#### Description of the task
Give back the data below exactly, with every line kept the same.
**** Data extract
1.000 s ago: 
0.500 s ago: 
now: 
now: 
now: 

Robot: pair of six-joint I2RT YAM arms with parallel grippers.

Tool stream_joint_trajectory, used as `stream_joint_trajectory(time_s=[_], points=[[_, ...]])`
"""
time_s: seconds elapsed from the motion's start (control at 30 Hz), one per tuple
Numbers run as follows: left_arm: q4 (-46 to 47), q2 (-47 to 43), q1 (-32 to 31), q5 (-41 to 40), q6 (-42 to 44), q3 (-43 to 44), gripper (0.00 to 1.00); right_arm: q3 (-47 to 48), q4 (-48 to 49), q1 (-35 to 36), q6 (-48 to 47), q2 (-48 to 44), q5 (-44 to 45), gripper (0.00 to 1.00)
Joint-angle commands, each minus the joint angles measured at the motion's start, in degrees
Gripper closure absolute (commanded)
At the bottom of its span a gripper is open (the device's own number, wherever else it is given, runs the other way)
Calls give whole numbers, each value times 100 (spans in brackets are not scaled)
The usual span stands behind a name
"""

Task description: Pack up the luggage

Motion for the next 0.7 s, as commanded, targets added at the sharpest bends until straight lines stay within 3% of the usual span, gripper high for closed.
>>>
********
#### Response to the exercise
1.000 s ago: 
0.500 s ago: 
now: 
now: 
now: 

Robot: pair of six-joint I2RT YAM arms with parallel grippers.

Tool stream_joint_trajectory, used as `stream_joint_trajectory(time_s=[_], points=[[_, ...]])`
"""
time_s: seconds elapsed from the motion's start (control at 30 Hz), one per tuple
Numbers run as follows: left_arm: q4 (-46 to 47), q2 (-47 to 43), q1 (-32 to 31), q5 (-41 to 40), q6 (-42 to 44), q3 (-43 to 44), gripper (0.00 to 1.00); right_arm: q3 (-47 to 48), q4 (-48 to 49), q1 (-35 to 36), q6 (-48 to 47), q2 (-48 to 44), q5 (-44 to 45), gripper (0.00 to 1.00)
Joint-angle commands, each minus the joint angles measured at the motion's start, in degrees
Gripper closure absolute (commanded)
At the bottom of its span a gripper is open (the device's own number, wherever else it is given, runs the other way)
Calls give whole numbers, each value times 100 (spans in brackets are not scaled)
The usual span stands behind a name
"""

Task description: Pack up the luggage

Motion for the next 0.7 s, as commanded, targets added at the sharpest bends until straight lines stay within 3% of the usual span, gripper high for closed.
>>>

No further output is needed for the exercise.